Neoplatonic themes that provided intellectual material for Christian and non-Christian thinkers alike in the early centuries of the Common Era included a hierarchical conception of the universe, with the spiritual on a higher level than the physical; the eternal reality of such values as goodness, truth, and beauty and of the various universals that give specific form to matter; and the tendency of everything to return to its origin in the divine reality. The Christian Apologists, Christian writers of the 2nd century who provided a defense of the faith against prevailing Greco-Roman culture, were at home in this thought-world, and many of them used its ideas and assumptions both in propagating the Gospel and in defending it as a coherent and intellectually tenable system of belief. They accepted the prevailing Neoplatonic worldview and presented Christianity as its fulfillment, correcting and completing rather than replacing it. Philosophy, they thought, was to the Greeks what the Law was to the Jews—a preparation for the Gospel; and several Apologists agreed with the Jewish writer Philo that Greek philosophy must have received much of its wisdom from Moses. Tertullian (c. 155/160–after 220)—who once asked, “What has Athens to do with Jerusalem?”—and Tatian (c. 120–173), on the other hand, rejected pagan learning and philosophy as inimical to the Gospel; and the question has been intermittently discussed by theologians ever since whether the Gospel completes and fulfills the findings of human reason or whether reason is itself so distorted by sin as to be incapable of leading toward the truth.

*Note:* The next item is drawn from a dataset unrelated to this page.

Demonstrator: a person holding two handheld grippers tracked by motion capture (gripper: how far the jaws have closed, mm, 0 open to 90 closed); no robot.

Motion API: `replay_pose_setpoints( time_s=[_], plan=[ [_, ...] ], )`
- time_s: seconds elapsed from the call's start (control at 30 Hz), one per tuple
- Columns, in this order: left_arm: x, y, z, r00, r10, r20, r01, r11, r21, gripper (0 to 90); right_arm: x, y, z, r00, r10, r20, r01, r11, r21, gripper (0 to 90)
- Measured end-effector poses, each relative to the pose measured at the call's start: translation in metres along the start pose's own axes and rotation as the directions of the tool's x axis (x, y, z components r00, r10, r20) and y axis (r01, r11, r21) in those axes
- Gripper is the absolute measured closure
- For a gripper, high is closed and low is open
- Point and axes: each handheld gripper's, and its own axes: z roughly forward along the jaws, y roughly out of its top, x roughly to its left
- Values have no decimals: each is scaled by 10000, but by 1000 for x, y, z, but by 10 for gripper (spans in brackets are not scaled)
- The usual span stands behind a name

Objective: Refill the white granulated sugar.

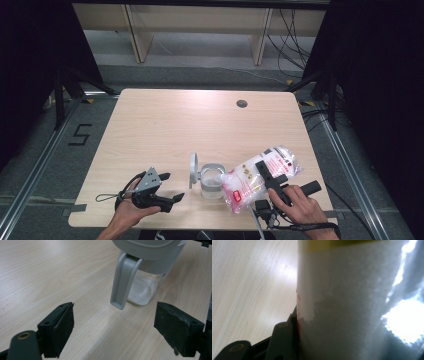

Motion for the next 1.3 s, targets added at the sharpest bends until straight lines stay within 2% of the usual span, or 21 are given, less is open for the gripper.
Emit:
replay_pose_setpoints(
  time_s=[0.03, 0.07, 0.13, 0.17, 0.2, 0.23, 0.27, 0.3, 0.33, 0.4, 0.47, 0.6, 0.77, 0.83, 0.87, 0.9, 1.03, 1.2, 1.23, 1.27, 1.3],
  plan=[
    [0, 0, 0, 10000, -5, 3, 5, 10000, -21, 158, -1, -1, 0, 9999, -113, 25, 113, 9999, -26, 547],
    [-1, 0, 0, 9999, -115, -24, 115, 9999, -23, 158, -1, -1, 0, 10000, -19, 5, 19, 10000, 22, 547],
    [0, 0, 0, 10000, 9, 2, -9, 10000, -7, 158, -1, -1, 0, 9999, 122, -57, -122, 9999, 39, 548],
    [0, 0, 0, 10000, 7, -5, -7, 10000, 9, 158, -2, -1, 0, 9999, -86, 61, 87, 10000, -28, 548],
    [0, 0, 0, 10000, -9, 4, 9, 10000, -6, 158, -2, -2, -1, 10000, -23, 48, 23, 10000, 19, 549],
    [-1, 0, 0, 10000, -88, -25, 88, 10000, -6, 158, 2, -3, -2, 9986, 523, 8, -523, 9983, 238, 550],
    [-1, 0, 0, 10000, -88, -28, 88, 10000, 1, 158, 2, -3, -2, 9986, 523, 8, -523, 9983, 238, 550],
    [-1, 0, 0, 9999, -108, -25, 108, 9999, -22, 158, 0, -2, -2, 9997, 249, 8, -249, 9995, 202, 550],
    [-1, 0, 0, 10000, -85, 10, 85, 10000, -32, 158, 1, -3, -1, 9993, 373, -31, -372, 9990, 239, 550],
    [-1, 0, 0, 10000, -25, 9, 25, 10000, -24, 158, -2, -4, 0, 9999, -140, 95, 140, 9999, 38, 551],
    [-1, 0, 0, 9999, -125, 3, 125, 9999, -26, 158, -3, -4, 0, 9997, -217, 144, 217, 9998, -25, 551],
    [-1, 0, 0, 10000, -70, 9, 70, 10000, -36, 158, 0, -3, -1, 9999, 112, -5, -111, 9998, 157, 553],
    [0, 0, 0, 10000, -4, 9, 4, 10000, -20, 158, -2, -2, 0, 9999, -94, 71, 94, 10000, 21, 554],
    [-1, 0, 0, 9999, -129, 1, 129, 9999, -32, 158, 3, -2, -1, 9991, 433, 5, -433, 9989, 189, 555],
    [-1, 0, 0, 9998, -193, -10, 193, 9998, -21, 158, 0, -2, 1, 9999, -132, 63, 132, 9999, 1, 555],
    [-2, 0, 0, 9997, -224, 1, 224, 9997, -62, 158, -1, -1, 1, 9997, -242, 98, 242, 9997, -4, 556],
    [-1, 0, 0, 10000, -12, 17, 12, 10000, -47, 158, 0, -1, 1, 9999, -125, 57, 125, 9999, -3, 557],
    [-2, 0, 0, 9998, -173, -19, 173, 9998, -45, 158, -1, -1, 1, 9994, -310, 130, 310, 9995, -33, 559],
    [-1, 0, 0, 10000, -33, -37, 33, 10000, -23, 158, 1, 0, -1, 10000, 46, 57, -47, 9999, 134, 560],
    [-2, 0, -1, 9998, -180, -103, 180, 9998, 27, 158, 0, 0, -1, 10000, -53, 65, 52, 9999, 96, 560],
    [-1, 0, 0, 10000, -39, -49, 39, 10000, -2, 158, 1, 0, -1, 9999, 98, 73, -99, 9999, 140, 560]
  ],
)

Greek philosophy, then, provided the organizing principles by which the central Christian doctrines were formulated. It is possible to distinguish between, on the one hand, first-order religious expressions, directly reflecting primary religious experience, and, on the other, the interpretations of these in philosophically formulated doctrines whose articulation both contributes to and is reciprocally conditioned by a comprehensive belief-system. Thus the primitive Christian confession of faith, “Jesus is Lord,” expressed the Disciples’ perception of Jesus as the one through whom God was transformingly present to them and to whom their lives were accordingly oriented in complete trust and commitment. The interpretive process whereby the original experience developed a comprehensive doctrinal superstructure began with the application to Jesus of the two distinctively Jewish concepts of the expected messiah and the Son of man who was to come on the last day and also of the son of God metaphor, which was commonly applied in the ancient world to individuals, whether kings or holy men, who were believed to be close to God. It continued on a more philosophical level with the use, in The Gospel According to John, of the idea of the Logos, drawn both from the Hebraic notions of the Wisdom and the Word of God and from the Greek notion of the Logos as the universal principle of rationality and self-expression. As Jesus, son of God, became Christ, God the Son, the second Person of the Trinity, he was identified with the Logos.